= Bloody Run (Raystown Branch Juniata River tributary) =

River in Pennsylvania, United States

Bloody Run is a 1.4 mi tributary of the Raystown Branch Juniata River in Bedford County, Pennsylvania, in the United States.

Bloody Run flows down a valley between Tussey Mountain and Warrior Ridge, and enters the Raystown Branch in Everett, Pennsylvania.

==History==
The creek acquired its name from the rather gruesome battles of the area in the 1750s during the French and Indian War, as well as from the many travelers who were killed by the Indians who had a settlement on the site of the town eventually named after the creek.
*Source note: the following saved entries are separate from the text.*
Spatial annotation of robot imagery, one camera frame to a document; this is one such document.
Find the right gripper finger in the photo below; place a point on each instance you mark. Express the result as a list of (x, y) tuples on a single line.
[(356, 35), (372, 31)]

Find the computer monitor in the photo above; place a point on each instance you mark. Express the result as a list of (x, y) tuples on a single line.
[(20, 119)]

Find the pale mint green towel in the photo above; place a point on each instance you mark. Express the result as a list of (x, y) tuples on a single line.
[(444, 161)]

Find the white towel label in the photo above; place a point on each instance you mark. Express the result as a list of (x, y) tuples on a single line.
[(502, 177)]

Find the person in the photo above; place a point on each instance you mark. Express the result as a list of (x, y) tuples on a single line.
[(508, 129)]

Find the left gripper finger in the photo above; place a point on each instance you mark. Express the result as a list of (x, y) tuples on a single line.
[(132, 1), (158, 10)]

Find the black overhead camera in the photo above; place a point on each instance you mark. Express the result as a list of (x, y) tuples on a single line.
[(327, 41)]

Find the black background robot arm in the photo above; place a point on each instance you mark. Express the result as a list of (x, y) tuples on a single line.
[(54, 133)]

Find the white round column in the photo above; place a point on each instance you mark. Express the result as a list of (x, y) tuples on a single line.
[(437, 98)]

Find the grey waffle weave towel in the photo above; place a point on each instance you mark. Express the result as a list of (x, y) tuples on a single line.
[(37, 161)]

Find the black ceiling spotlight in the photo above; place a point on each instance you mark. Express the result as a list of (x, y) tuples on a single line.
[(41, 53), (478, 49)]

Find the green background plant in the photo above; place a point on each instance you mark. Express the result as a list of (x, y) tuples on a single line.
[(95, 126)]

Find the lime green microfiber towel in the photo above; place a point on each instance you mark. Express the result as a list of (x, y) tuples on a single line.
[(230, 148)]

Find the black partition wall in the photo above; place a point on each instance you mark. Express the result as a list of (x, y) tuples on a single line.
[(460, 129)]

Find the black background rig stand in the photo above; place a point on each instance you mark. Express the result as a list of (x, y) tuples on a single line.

Bloody Run was laid out on June 15, 1795, by Michael Barndollar, who purchased 400 acre which included the Bloody Run creek. This early town was named Waynesburg in honor of George Wayne, but the post office bore the title of Bloody Run. The town held the name Waynesburg until 1860, when it was officially changed to Bloody Run. On or about the year 1875, at a borough election, the majority of voters adopted the new town name of Everett, after statesman and orator Edward Everett, one-time governor of Massachusetts and president of Harvard University, who is best known as the speaker opposite Abraham Lincoln at the reading of the Gettysburg Address.

==Today==
Today, there are many events and organizations named after this tributary. "The Bloody Run Historical Society was formed to preserve the history of the community of Everett (Bloody Run) and maintain the properties at the Everett Train Station." The Raystown Canoe Club organizes the Bloody Run Canoe Classic. Another example of name use is the Bloody Run 10k run and 5k walk.